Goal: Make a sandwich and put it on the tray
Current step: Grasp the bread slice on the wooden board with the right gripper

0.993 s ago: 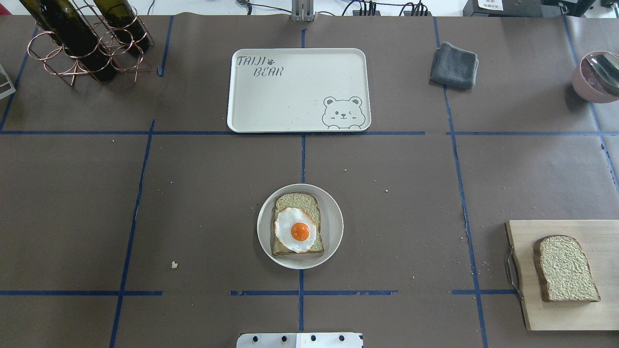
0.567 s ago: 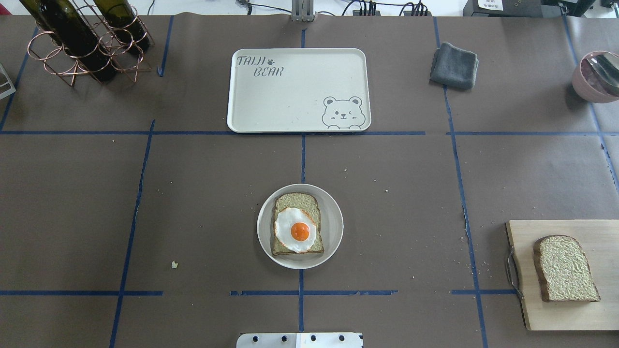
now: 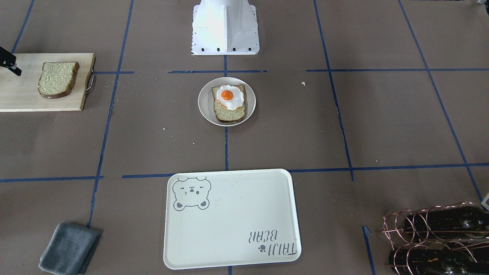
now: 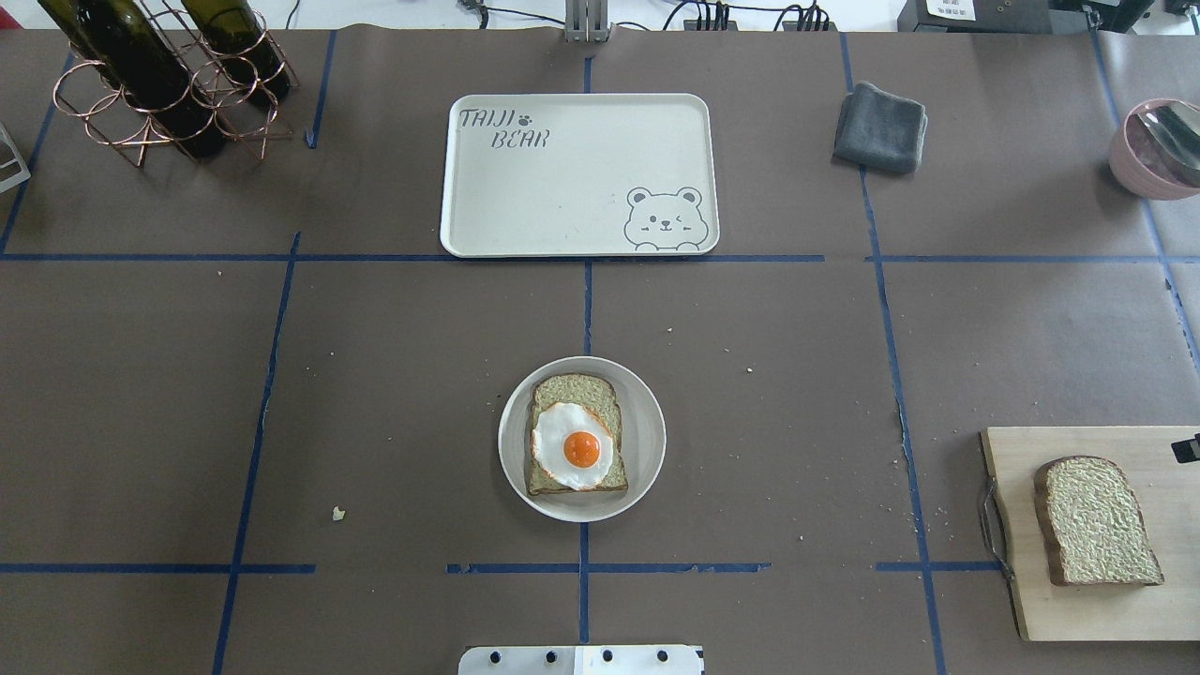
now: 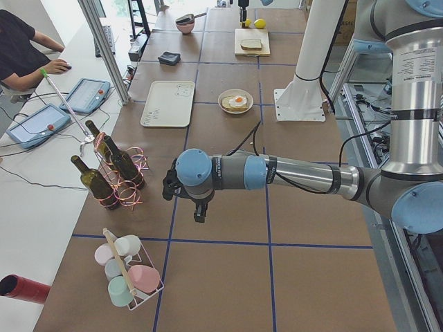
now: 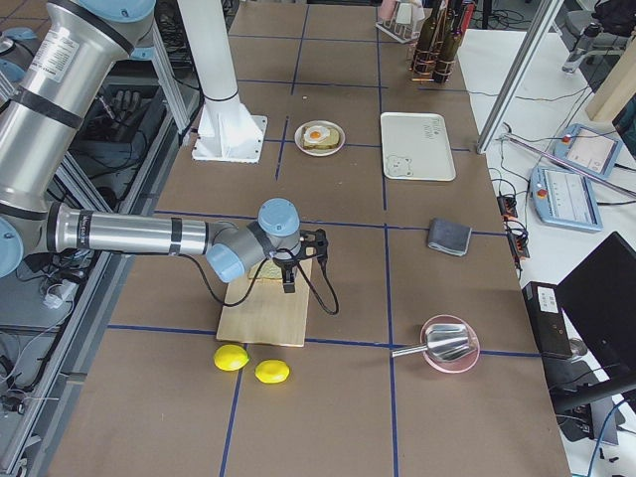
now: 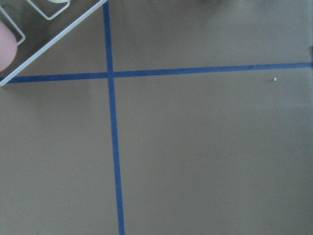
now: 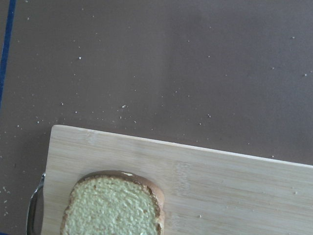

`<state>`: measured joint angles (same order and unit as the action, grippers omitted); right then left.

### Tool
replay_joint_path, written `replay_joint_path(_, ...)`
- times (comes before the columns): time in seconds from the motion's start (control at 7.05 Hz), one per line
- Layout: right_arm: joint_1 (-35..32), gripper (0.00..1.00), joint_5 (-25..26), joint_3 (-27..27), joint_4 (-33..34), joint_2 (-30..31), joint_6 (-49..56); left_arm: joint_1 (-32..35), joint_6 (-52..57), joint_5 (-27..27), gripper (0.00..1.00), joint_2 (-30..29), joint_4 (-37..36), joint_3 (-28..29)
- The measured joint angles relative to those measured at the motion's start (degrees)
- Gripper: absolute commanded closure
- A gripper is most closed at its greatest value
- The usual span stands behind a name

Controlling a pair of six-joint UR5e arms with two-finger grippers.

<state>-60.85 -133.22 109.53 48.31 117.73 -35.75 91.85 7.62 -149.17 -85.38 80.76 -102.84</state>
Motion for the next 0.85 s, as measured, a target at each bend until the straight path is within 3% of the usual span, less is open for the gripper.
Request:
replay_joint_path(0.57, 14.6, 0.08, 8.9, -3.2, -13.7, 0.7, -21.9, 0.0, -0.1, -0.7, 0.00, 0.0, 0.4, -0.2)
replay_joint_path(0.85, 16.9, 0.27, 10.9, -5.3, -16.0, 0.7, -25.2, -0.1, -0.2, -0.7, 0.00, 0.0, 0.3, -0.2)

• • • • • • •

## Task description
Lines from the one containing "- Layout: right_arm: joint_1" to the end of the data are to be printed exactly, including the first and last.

## Finished task
- Layout: right_arm: joint_1 (-35..32), gripper (0.00..1.00), joint_5 (-25..26), joint_3 (-27..27), joint_4 (-33..34), joint_2 (-30..31), joint_6 (-49..56); left_arm: joint_1 (-32..35), joint_6 (-52..57), joint_5 (-27..27), gripper (0.00..1.00), joint_2 (-30..29), joint_4 (-37..36), joint_3 (-28..29)
- The measured joint angles relative to those measured at the motion's start (degrees)
- Gripper: absolute commanded closure
- A gripper is most closed at its greatest value
- The usual span stands behind a name

Controlling a pair of six-joint UR5e arms with two-finger grippers.

<state>-60.85 -133.22 109.53 48.31 117.73 -35.75 91.85 7.62 -149.17 -85.38 80.76 -102.84</state>
Motion for the next 0.85 s, as measured, a target at each bend until the straight path is within 3% of the usual span, less is open for the gripper.
Request:
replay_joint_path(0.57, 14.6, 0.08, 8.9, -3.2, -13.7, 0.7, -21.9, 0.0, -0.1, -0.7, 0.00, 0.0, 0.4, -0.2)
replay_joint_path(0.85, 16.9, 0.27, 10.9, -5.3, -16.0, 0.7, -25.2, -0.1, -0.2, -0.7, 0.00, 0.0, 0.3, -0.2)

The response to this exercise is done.